Chinese companies also built Kenya’s $3.6 billion Standard Gauge Railway, which
opened in 2017.
The Kenyan government’s critics say most deals
between the two countries remain secret and could cause harm to the Kenyan
economy. Kenya has borrowed $50 billion to fund its infrastructure projects in
the past few years and some fear the country’s Mombasa port could be given to
China to operate if the country defaults on its loan repayments.

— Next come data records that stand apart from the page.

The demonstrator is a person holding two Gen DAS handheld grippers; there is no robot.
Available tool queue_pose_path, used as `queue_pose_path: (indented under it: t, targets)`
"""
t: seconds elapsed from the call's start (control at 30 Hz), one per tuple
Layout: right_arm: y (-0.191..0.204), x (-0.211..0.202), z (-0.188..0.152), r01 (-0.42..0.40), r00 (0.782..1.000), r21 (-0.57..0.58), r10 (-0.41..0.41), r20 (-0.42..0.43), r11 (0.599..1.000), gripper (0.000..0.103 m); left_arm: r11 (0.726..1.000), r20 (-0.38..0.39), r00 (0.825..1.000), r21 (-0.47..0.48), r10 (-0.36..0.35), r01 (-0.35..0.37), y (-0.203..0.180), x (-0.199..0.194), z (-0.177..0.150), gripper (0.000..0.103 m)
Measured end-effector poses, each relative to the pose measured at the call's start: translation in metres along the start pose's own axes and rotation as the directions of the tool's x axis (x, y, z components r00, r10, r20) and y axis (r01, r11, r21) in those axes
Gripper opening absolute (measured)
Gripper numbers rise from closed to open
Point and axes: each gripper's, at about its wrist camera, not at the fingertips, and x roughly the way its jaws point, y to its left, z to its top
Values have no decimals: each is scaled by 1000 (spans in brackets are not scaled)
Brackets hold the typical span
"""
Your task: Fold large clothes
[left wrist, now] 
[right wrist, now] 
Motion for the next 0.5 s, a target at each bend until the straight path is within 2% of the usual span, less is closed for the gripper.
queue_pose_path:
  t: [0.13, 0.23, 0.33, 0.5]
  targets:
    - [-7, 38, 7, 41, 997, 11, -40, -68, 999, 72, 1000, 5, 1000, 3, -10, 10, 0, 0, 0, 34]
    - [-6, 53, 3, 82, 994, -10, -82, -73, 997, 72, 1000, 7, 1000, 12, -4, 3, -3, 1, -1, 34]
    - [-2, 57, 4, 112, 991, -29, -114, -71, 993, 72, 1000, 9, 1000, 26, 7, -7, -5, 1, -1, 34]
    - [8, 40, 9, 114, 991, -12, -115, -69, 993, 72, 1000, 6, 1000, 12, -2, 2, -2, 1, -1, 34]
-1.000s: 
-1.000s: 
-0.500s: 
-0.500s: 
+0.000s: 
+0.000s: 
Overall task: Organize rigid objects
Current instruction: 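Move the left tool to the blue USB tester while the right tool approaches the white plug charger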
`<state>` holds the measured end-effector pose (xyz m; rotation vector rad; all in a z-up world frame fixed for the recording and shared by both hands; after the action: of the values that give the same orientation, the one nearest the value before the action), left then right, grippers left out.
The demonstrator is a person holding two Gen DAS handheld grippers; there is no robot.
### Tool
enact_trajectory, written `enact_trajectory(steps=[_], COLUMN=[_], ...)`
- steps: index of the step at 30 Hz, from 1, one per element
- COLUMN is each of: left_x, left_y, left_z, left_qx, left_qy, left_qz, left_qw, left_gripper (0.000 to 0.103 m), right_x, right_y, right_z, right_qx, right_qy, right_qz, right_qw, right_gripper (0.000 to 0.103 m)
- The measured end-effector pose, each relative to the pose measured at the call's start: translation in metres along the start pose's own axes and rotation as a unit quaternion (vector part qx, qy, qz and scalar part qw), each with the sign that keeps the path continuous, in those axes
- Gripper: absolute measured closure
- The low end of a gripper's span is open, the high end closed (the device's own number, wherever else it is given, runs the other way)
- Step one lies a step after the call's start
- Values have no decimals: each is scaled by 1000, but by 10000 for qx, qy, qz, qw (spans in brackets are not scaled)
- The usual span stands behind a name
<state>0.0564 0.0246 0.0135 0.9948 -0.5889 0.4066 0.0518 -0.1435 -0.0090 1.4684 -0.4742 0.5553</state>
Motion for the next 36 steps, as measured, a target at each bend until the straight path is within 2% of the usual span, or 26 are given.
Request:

In 2015, when Angola failed to repay a loan to
China, it used its oil to make the payment, leaving the country with little oil
to export to other markets.
James Shikwati is an economist based in
Nairobi. He says if a country fails to repay its loan, China can take over the
country’s assets for some years.
“All these developed countries have specific
vehicles that guide how they finance a project," said Shikwati. "The
most popularly known is the public-private partnership and now the Chinese have
that, but they seem too big on build-operate-transfer approach. So, it's not
necessarily they are taking away your port, but they have to operate it until
its optimal level, then they let you take your port. It's just a financing
vehicle.”
Like other African countries, Kenya has
witnessed slow economic growth due to the COVID-19 pandemic, making it difficult
to meet financial obligations. Harriet Muganda worked in Mombasa port. She lost
her job when the government began sending all the ship containers to Nairobi
for processing.
She fears more jobs could disappear if China
were to take over the running of the port. We fear a lot, she says. At the
moment, the government is the one running the Mombasa port and there is not
enough work for us. She asks, what if China is the one running it? It means we
won't have any employment here, she adds.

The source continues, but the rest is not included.